In 2016, Barnier was appointed to the role of the European Commission's chief Brexit negotiator. He was widely considered to be a “safe pair of hands”, thanks to his extensive political experience, said Prospect magazine.

The veteran politician became “integral to the EU's management of Brexit”, said Politico, and won praise from the 27 European leaders for his “ability to create consensus and his methodical approach to the negotiations”.

Barnier was less popular in the UK, however, where he became known for his “hardline stance” in opposing Brexit, said The Times, and for his “firm opposition to Britain ‘cherry-picking’ the terms of its departure”.

He “called for the European Court of Justice to continue to hold sway in the UK and insisted it remained the sole and supreme arbiter of EU law”, added The Telegraph. And in a further blow to Brexiteers, he secured commitments for the UK to remain part of the European Court of Human Rights, “which is not an EU institution, in return for cooperation on extradition” after the split.

Republican hopeful

Former colleagues of Barnier were “stunned” by his “blistering” attack on the power of the European courts, according to The Independent.

As well as championing French sovereignty, Barnier has also called for a five-year moratorium on immigration to France from outside the EU.

“We will propose a referendum in September 2022 on the question of immigration,” he told the Republican rally on Thursday.
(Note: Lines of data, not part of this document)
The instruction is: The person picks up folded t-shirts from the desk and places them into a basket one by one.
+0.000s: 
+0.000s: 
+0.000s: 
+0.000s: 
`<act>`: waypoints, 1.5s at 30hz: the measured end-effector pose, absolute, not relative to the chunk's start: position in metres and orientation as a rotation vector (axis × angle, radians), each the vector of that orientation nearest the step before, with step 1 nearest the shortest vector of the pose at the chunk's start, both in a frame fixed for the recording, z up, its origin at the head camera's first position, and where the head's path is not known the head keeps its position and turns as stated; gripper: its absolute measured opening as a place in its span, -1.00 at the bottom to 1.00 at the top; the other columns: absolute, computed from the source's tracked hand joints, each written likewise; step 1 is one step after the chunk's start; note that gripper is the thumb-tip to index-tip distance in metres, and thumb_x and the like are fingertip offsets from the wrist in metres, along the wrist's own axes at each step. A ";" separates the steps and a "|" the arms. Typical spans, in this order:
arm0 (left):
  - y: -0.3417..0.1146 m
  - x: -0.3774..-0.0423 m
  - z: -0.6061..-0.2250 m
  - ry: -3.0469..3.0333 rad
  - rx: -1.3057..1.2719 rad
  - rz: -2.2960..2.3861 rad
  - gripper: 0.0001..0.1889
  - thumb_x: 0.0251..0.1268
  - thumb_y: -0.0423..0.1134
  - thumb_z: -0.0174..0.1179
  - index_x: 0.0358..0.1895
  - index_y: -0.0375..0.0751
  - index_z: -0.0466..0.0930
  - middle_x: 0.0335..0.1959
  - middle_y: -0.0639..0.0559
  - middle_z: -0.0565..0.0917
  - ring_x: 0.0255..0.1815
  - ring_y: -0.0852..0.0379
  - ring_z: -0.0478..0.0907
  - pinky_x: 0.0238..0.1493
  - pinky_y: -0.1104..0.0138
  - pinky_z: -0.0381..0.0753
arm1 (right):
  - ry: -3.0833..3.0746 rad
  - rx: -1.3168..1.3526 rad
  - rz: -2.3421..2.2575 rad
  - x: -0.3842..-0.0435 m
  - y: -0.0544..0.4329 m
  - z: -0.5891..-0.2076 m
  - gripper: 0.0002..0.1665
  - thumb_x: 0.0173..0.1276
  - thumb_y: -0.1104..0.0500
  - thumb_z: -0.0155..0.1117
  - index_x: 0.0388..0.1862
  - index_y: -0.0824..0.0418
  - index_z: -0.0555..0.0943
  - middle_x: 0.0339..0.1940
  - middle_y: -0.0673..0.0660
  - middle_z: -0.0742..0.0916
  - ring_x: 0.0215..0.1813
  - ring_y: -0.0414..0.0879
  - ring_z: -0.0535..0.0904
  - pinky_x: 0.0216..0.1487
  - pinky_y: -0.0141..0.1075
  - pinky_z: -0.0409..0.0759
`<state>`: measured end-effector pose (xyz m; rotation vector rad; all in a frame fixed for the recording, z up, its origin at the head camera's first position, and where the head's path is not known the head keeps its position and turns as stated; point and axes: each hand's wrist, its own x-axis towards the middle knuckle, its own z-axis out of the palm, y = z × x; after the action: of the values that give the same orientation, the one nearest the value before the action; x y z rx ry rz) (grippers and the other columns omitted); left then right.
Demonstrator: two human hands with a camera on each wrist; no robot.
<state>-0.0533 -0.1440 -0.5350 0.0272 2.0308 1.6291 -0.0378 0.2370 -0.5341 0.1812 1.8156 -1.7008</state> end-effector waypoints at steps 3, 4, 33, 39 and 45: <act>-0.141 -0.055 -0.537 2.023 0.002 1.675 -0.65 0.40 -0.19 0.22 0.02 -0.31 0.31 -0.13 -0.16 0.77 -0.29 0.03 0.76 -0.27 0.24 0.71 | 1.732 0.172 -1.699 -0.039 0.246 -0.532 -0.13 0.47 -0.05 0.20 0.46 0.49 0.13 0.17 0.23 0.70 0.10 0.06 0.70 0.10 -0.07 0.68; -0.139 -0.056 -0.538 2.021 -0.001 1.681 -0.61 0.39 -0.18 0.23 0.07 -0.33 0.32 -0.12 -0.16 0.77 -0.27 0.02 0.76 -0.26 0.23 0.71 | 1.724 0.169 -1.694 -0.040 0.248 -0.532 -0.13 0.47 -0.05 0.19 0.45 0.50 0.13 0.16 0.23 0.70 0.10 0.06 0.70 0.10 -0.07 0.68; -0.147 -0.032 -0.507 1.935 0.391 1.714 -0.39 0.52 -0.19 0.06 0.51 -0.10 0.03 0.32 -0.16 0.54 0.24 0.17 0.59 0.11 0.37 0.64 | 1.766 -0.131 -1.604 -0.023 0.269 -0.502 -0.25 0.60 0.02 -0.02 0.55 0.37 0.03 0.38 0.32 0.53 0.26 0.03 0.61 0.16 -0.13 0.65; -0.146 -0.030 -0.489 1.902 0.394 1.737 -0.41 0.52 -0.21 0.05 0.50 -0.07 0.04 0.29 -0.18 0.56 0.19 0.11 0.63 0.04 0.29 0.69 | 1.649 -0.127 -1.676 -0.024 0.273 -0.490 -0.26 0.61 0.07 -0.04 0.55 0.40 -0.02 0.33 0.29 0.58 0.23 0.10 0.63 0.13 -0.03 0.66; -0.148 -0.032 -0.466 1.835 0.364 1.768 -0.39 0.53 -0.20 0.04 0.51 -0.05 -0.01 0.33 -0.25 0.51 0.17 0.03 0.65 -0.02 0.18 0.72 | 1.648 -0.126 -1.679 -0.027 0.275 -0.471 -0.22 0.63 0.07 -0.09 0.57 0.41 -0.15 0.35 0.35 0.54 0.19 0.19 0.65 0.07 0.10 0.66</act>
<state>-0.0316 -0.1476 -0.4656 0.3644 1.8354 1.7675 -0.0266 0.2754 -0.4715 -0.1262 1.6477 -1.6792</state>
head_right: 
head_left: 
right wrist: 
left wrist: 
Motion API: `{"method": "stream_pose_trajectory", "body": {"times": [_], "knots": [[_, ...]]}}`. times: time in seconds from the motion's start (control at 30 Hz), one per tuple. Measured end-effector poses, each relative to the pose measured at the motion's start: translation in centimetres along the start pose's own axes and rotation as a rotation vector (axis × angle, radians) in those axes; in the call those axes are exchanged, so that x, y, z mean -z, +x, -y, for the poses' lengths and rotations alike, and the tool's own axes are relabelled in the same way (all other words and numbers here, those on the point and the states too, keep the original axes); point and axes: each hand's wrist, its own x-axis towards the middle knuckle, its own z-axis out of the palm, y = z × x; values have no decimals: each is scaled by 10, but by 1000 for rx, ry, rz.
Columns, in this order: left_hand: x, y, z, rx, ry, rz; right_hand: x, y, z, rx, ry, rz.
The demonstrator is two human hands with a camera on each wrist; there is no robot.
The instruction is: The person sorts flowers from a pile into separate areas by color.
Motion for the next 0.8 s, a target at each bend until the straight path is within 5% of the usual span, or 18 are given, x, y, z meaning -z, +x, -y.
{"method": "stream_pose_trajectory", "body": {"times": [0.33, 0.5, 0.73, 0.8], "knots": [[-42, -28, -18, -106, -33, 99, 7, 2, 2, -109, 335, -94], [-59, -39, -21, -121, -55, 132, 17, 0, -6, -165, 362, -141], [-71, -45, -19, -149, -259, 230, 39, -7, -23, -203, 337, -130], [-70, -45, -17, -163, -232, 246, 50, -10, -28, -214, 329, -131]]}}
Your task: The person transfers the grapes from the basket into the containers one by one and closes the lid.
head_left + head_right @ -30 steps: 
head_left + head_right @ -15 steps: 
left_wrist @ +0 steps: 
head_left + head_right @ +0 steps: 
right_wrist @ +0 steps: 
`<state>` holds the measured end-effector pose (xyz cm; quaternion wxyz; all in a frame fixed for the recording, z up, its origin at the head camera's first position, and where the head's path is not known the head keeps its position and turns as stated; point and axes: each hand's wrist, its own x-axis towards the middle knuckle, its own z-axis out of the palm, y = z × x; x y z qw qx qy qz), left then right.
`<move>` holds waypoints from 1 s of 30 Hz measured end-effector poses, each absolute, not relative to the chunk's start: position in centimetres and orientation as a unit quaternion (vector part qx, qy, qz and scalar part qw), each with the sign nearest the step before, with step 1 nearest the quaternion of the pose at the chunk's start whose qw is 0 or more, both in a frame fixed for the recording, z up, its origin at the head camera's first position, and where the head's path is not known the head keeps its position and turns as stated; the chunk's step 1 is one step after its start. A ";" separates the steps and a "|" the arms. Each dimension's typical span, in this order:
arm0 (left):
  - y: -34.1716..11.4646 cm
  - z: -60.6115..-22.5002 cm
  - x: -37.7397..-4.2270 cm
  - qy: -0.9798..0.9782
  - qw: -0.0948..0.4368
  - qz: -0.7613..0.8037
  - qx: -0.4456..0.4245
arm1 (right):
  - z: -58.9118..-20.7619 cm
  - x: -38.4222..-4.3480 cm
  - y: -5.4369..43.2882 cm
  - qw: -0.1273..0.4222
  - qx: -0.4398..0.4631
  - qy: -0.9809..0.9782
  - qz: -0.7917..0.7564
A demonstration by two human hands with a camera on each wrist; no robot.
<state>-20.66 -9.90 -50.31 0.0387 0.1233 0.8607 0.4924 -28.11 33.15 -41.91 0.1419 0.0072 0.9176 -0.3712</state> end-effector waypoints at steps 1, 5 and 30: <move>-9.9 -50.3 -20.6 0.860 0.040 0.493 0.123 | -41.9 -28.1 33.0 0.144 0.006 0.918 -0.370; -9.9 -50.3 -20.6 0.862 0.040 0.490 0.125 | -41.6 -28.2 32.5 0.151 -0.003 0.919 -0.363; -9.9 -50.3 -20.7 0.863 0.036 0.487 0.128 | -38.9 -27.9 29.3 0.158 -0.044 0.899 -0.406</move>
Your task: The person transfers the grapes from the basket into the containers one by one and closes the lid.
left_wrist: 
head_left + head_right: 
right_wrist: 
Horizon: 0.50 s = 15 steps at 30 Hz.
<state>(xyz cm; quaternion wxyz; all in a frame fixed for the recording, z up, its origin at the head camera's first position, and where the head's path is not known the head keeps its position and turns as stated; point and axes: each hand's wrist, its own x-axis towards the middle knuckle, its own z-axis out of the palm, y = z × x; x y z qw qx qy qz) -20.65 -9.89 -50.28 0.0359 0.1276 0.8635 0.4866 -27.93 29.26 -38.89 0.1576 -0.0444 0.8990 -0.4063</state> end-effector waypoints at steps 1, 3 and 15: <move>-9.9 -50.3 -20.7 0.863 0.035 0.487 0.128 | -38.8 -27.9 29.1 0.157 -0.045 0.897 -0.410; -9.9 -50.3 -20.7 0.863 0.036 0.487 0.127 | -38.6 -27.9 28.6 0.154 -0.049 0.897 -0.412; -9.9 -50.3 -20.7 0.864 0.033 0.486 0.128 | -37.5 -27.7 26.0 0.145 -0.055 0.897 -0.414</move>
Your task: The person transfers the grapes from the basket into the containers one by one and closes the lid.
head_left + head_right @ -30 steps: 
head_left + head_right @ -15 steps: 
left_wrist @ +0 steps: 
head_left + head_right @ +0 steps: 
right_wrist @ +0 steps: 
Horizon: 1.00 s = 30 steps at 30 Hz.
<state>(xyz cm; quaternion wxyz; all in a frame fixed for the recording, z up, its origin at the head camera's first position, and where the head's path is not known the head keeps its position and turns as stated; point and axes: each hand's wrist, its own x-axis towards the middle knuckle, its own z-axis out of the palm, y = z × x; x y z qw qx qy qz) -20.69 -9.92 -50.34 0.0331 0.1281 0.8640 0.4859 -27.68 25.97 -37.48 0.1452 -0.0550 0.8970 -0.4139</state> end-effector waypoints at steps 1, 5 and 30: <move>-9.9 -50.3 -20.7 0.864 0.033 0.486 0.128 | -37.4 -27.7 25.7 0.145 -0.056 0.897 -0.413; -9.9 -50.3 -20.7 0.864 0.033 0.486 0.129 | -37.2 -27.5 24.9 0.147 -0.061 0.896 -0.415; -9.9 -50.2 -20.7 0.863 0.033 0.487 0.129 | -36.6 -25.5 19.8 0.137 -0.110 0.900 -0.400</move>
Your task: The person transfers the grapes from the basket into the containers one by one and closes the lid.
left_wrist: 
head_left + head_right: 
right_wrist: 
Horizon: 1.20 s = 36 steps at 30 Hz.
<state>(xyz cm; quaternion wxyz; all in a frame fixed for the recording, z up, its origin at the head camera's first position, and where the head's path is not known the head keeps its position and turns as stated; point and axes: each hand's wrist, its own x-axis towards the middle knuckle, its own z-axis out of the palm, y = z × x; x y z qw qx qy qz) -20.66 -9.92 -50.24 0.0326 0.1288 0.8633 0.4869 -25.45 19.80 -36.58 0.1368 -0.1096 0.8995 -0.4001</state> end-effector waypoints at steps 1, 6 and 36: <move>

However, he later appeared to row back on his hardline stance, tweeting that he did not want France to break entirely free of the European courts, but rather to create a “constitutional shield” to give the country more power over immigration issues.

“Let us keep calm” and “avoid any unnecessary controversy”, he wrote.

All the same, said Politico Brussels Playbook, the “disbelief over Barnier’s anti-European turn was so strong” among his ex-colleagues that some wondered if reports about his call for sovereignty could be the result of a “fake attribution”.

“One wonders how a sentence like that can come from such a committed European,” Clement Beaune, France’s junior minister for EU affairs, told the site.

Barnier’s rally comments also “caused a degree of incredulity when they filtered back to Whitehall”, said The Times. An unnamed “government figure” reportedly quipped: “It is good to see that he found our arguments so compelling.”

Tory MP Simon Clarke tweeted that it was “ironic in the extreme” that the former Brexit negotiator was “preaching the merits of national sovereignty to curb the over-powerful EU and European Court of Human Rights”.

Yet Barnier’s “stance has caused little surprise in France”, added The Times. There, “frustration with Brussels is a standard theme for most campaigning politicians, particularly on the right”.

Barnier still faces an uphill struggle to secure the Republican candidacy, though. Despite his new-found Eurosceptism, the front runners in the race - for now, at least - are Xavier Bertrand, the leader of the Hauts-de-France regional council in northern France, and Valerie Pecresse, who heads the Paris region council.